What to work on:
Print out the data below in full and exactly, skipping the pictures.

Content starts

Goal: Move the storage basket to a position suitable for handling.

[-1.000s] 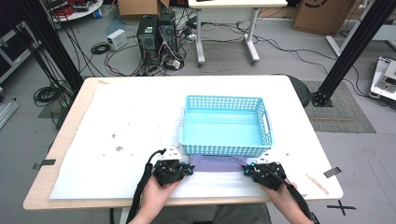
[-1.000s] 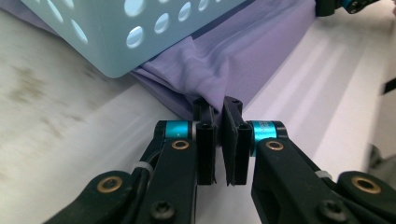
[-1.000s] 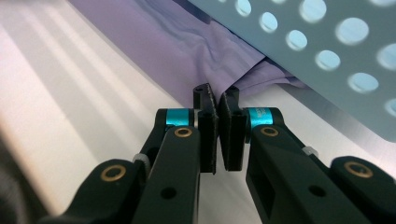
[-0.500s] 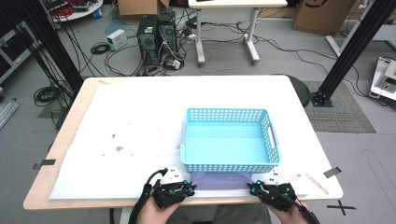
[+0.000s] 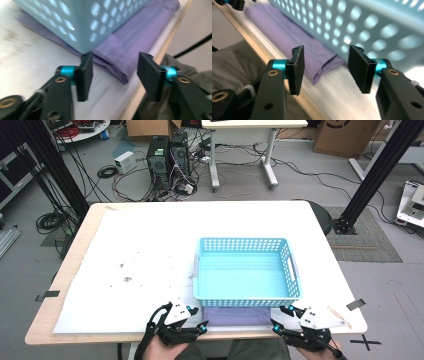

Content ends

Exercise solution:
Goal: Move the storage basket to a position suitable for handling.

[-1.000s] 
[-1.000s] 
[-1.000s] 
[-0.500s] 
[+0.000s] 

No additional output will be generated.